Écrit par Hélène Cornellier le Dimanche 22 novembre 2009

Par Denise Thibeault

Comme toutes les mères, nous connaissons un grand sentiment de fierté lorsque notre enfant est aimé et félicité. Lorsqu’il est honoré, notre bonheur de mère est sans mesure. Le malheur, c’est que la force de ces sentiments est tout aussi démesurée lorsqu’il est pris en faute.

Que vivent les mères dont l’enfant commet un crime grave? Il y a quelques semaines, la télévision nous montrait la maman du psychiatre de l’armée américaine qui a tué plusieurs soldats aux États-Unis. Elle demandait pardon aux familles des décédés. Son fils approchant de la cinquantaine, elle aurait pu ne pas se sentir concernée.
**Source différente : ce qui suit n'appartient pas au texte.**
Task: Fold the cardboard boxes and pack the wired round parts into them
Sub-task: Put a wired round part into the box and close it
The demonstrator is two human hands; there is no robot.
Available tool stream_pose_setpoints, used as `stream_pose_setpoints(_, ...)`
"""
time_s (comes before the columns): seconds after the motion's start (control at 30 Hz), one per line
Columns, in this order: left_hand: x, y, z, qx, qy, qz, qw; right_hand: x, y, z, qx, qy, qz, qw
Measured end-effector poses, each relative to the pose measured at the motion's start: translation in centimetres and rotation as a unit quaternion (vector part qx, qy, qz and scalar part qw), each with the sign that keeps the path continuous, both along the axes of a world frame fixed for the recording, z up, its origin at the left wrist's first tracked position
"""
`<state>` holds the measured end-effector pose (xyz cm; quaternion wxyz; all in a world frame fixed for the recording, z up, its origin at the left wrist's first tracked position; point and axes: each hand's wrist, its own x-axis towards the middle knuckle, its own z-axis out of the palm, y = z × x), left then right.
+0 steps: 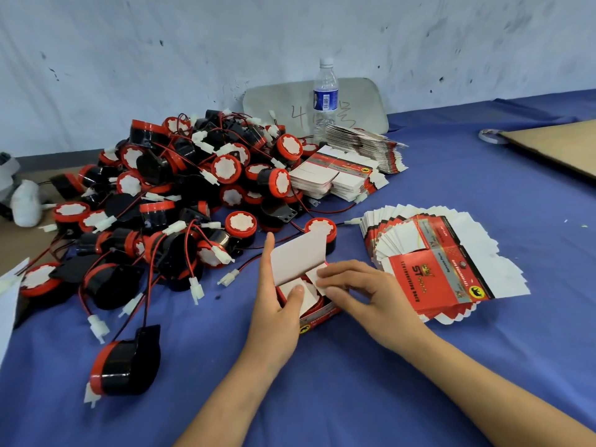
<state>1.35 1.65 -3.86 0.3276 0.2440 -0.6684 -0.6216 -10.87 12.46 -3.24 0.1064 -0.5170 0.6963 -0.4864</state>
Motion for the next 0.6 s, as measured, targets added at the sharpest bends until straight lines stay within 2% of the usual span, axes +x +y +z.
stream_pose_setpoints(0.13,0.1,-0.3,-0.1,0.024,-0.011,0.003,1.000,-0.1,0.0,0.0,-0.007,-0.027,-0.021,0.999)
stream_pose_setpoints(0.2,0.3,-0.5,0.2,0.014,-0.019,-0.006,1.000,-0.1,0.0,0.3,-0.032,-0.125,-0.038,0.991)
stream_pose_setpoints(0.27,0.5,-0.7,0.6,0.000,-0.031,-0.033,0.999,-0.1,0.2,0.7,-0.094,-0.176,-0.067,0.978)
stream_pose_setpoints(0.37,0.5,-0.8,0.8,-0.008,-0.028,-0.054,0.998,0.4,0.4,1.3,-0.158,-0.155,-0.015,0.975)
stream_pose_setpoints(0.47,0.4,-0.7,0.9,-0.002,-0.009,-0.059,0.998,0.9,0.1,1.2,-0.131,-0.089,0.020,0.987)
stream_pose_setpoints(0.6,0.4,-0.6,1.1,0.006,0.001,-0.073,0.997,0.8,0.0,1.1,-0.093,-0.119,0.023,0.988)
Pourquoi ressentait-elle le besoin de demander pardon? Partage-t-elle sa culpabilité? Se reproche-t-elle de ne pas avoir vu venir cette détresse qui a poussé son fils à agir ainsi? De ne pas l’avoir suffisamment supporté? Probablement.

Plus près de nous durant l’année qui s’achève, comment se porte la mère dont le fils s’est suicidé en emportant avec lui ses petits enfants. Et la mère qui voit sa fille incarcérée pour avoir aidé son conjoint à se suicider et à assassiner ses enfants. Comment supportent-elles ces épreuves?

Lorsque nous connaissons des parents qui vivent des situations semblables, nous sommes souvent en mesure de reconnaître les signes du malheur qui les habitent. Ils ont souvent tendance à s’isoler comme s’ils étaient eux-mêmes coupables. Leur venons-nous en aide? Trouvent-ils, auprès de nous, toute la compassion qu’ils méritent. J’en doute. Pourtant ils garderont durant toute leur vie l’immense blessure de voir leur enfant critiqué, souvent détesté et condamné.

Je m’adresse à vous qui vivez de tels drames et qui accepteriez de partager avec nous. Dites-nous ce que nous pourrions faire. Apprenez-nous à vous aider.